Richard Prince is one of the most talked-about and headline-grabbing artists working today, but it's not always a lovefest out there. His careerlong strategy of using imagery culled from the worlds of pop culture and commerce has evolved with technology from simple "re-photography" to digital manipulation, with Prince bringing expert draftsmanship and lively painterliness to both abstract and depictive modes. A maverick by nature, Prince's attraction to the icons of the Old West — specifically, how those images are used in cinema and literature and then reused in advertising — feels right somehow.
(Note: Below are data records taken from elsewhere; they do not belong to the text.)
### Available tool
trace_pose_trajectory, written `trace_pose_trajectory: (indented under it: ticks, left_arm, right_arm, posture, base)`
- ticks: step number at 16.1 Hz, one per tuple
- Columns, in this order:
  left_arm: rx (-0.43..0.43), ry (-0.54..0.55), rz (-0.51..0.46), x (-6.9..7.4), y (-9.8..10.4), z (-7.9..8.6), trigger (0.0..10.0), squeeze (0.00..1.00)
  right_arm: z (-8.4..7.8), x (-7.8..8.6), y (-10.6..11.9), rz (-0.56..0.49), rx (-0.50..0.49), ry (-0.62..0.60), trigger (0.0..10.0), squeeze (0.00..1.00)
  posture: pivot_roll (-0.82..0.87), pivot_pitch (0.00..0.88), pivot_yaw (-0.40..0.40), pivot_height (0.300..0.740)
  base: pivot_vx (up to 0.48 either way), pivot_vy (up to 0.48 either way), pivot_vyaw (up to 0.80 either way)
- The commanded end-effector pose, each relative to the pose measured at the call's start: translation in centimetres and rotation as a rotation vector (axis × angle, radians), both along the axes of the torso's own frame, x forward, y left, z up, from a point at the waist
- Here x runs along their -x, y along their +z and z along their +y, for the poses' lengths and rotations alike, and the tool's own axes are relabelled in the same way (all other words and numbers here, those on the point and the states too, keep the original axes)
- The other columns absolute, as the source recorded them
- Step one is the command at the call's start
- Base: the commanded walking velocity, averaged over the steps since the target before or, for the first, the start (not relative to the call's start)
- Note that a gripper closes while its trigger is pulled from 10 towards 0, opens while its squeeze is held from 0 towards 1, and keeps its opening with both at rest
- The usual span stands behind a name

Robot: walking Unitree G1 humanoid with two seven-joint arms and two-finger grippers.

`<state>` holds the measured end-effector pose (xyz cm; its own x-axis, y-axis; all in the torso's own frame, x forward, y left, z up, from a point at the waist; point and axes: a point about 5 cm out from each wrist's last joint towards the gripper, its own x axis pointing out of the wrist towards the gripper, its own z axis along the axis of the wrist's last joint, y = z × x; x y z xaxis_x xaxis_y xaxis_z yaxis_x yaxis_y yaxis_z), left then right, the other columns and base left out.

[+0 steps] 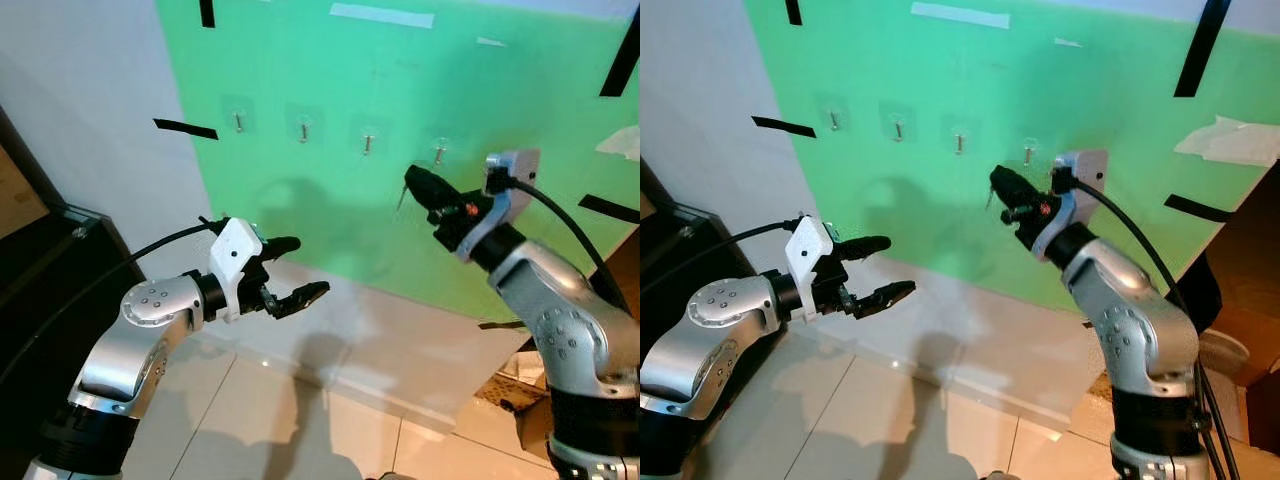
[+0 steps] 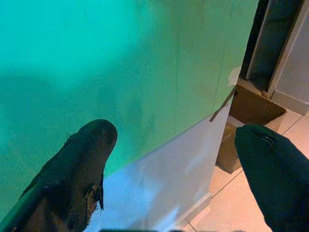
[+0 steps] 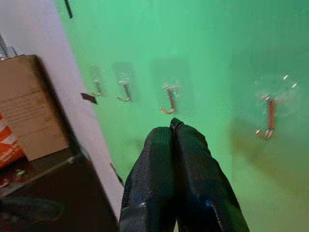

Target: Hang keys on a hook

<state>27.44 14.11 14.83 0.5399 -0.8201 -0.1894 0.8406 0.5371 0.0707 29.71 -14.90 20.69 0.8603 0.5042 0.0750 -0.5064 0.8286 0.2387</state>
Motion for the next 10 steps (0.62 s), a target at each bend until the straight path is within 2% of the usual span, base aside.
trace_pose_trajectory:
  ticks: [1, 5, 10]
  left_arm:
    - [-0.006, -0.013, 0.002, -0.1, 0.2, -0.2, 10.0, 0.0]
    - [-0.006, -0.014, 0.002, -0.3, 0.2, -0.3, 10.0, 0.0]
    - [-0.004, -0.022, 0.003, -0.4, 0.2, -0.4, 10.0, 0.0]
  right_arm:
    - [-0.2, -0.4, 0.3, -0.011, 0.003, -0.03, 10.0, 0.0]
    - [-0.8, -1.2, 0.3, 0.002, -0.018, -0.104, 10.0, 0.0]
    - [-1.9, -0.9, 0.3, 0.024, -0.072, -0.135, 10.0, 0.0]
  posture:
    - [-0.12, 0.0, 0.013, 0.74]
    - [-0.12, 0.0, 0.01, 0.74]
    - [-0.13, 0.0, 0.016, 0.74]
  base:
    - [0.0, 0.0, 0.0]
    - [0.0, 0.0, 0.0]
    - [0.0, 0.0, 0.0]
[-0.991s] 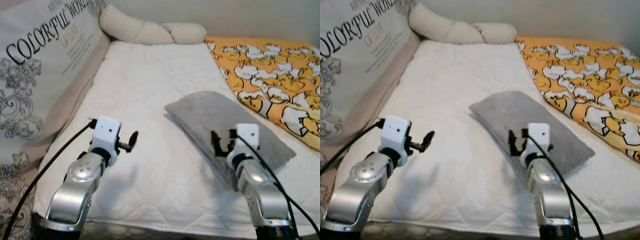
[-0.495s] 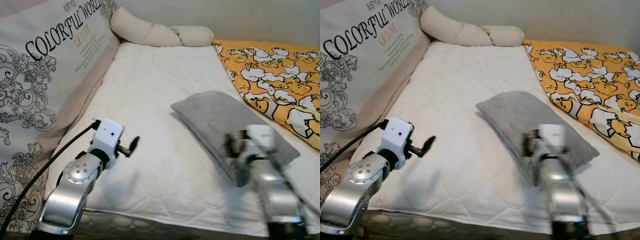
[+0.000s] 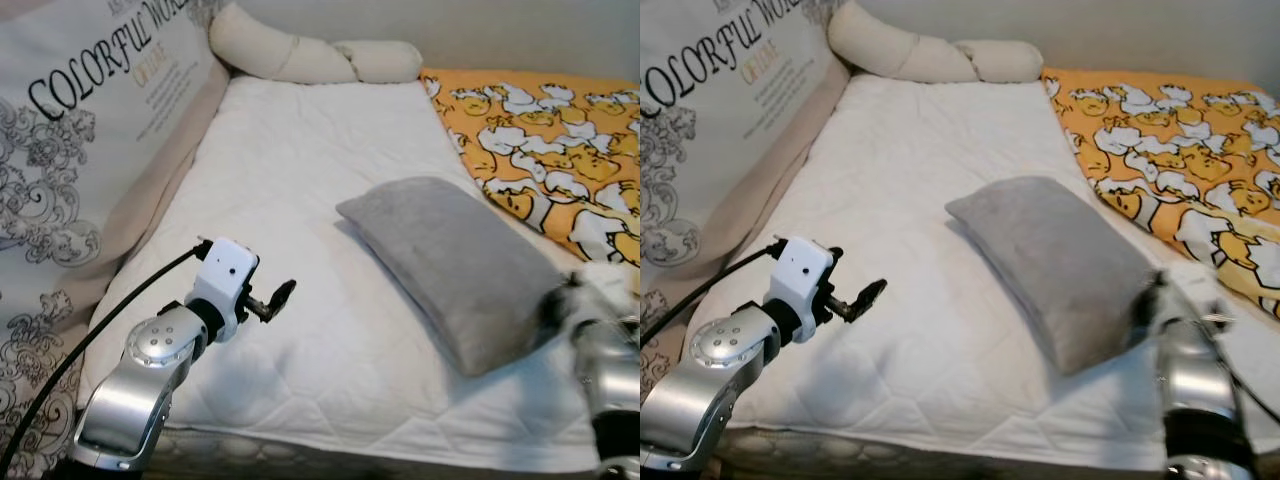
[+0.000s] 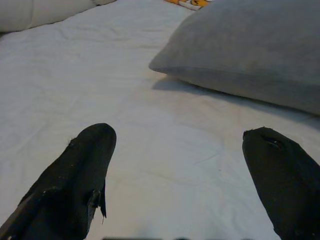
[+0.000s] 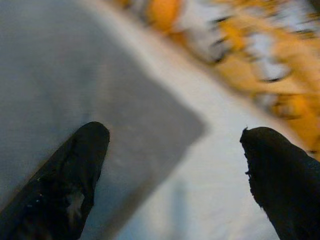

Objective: Clean up the room

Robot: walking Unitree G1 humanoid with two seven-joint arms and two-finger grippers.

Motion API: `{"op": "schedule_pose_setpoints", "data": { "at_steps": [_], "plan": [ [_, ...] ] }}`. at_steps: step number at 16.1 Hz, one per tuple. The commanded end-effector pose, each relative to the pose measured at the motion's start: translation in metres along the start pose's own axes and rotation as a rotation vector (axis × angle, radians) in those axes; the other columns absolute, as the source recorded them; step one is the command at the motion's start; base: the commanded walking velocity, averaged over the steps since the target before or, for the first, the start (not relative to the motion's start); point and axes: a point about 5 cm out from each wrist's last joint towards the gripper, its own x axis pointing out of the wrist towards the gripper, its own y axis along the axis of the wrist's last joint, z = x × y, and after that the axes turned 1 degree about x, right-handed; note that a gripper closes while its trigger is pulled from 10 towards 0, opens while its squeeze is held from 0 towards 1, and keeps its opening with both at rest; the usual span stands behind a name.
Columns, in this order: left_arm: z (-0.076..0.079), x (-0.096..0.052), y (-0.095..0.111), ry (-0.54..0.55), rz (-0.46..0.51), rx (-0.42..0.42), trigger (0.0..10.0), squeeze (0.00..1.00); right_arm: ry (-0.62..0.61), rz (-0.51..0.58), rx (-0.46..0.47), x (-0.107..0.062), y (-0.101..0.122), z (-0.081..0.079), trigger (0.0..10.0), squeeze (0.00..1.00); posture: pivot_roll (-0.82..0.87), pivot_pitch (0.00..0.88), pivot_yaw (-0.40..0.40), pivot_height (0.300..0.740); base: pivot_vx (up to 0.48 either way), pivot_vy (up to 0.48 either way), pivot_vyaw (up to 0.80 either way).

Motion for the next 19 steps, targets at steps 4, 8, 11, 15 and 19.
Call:
{"op": "schedule_pose_setpoints", "data": {
  "at_steps": [4, 8, 11, 15, 19],
  "plan": [
    [-0.004, -0.003, 0.002, 0.021, 0.004, 0.008, 10.0, 0.00, 0.488, 0.013, -0.001, -0.026, 0.021, -0.106, 10.0, 0.00, -0.09, 0.000, -0.042, 0.740, 0.000, 0.000, 0.00],
    [-0.007, -0.007, -0.001, 0.073, 0.003, -0.018, 10.0, 0.00, 0.812, 0.061, -0.040, -0.071, 0.057, -0.162, 10.0, 0.00, -0.08, 0.000, -0.062, 0.740, 0.000, 0.000, 0.00],
    [-0.009, -0.009, 0.000, 0.094, 0.007, -0.011, 10.0, 0.00, 1.000, 0.108, -0.082, -0.107, 0.086, -0.180, 10.0, 0.00, -0.08, 0.000, -0.069, 0.740, 0.000, 0.000, 0.00],
    [-0.012, -0.012, -0.003, 0.131, 0.004, -0.026, 10.0, 0.00, 1.135, 0.175, -0.091, -0.137, 0.114, -0.180, 10.0, 0.00, -0.09, 0.000, -0.059, 0.740, 0.000, 0.000, 0.00],
    [-0.013, -0.015, -0.007, 0.138, -0.014, -0.028, 10.0, 0.00, 1.187, 0.368, 0.125, -0.155, 0.173, -0.166, 10.0, 0.00, -0.09, 0.000, -0.049, 0.740, 0.000, 0.000, 0.00]
  ]
}}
And for his hotly anticipated new show, "Richard Prince: Cowboys," the artist both revisits and updates what is arguably his most beloved, and personal, character. In a series of large-scale works, his signature avatar — in pixelated, colorful silhouettes — is placed in landscapes that both complete the picture and stand alone as expressive, abstract paintings. As with Prince's celebrated "Nurse" paintings, pulp fiction, vernacular illustration and modernist muscle-flexing vie for visual dominance, even as painstaking craft and cheeky irony vie for control of the message — just before they all ride off into the sunset together. Gagosian Gallery, 456 N. Camden Drive, Beverly Hills; Thurs., Feb. 21, 6-8 p.m.; Tues.-Sat., 10 a.m.-6 p.m., through April 6; free. (310) 271-9400, gagosian.com.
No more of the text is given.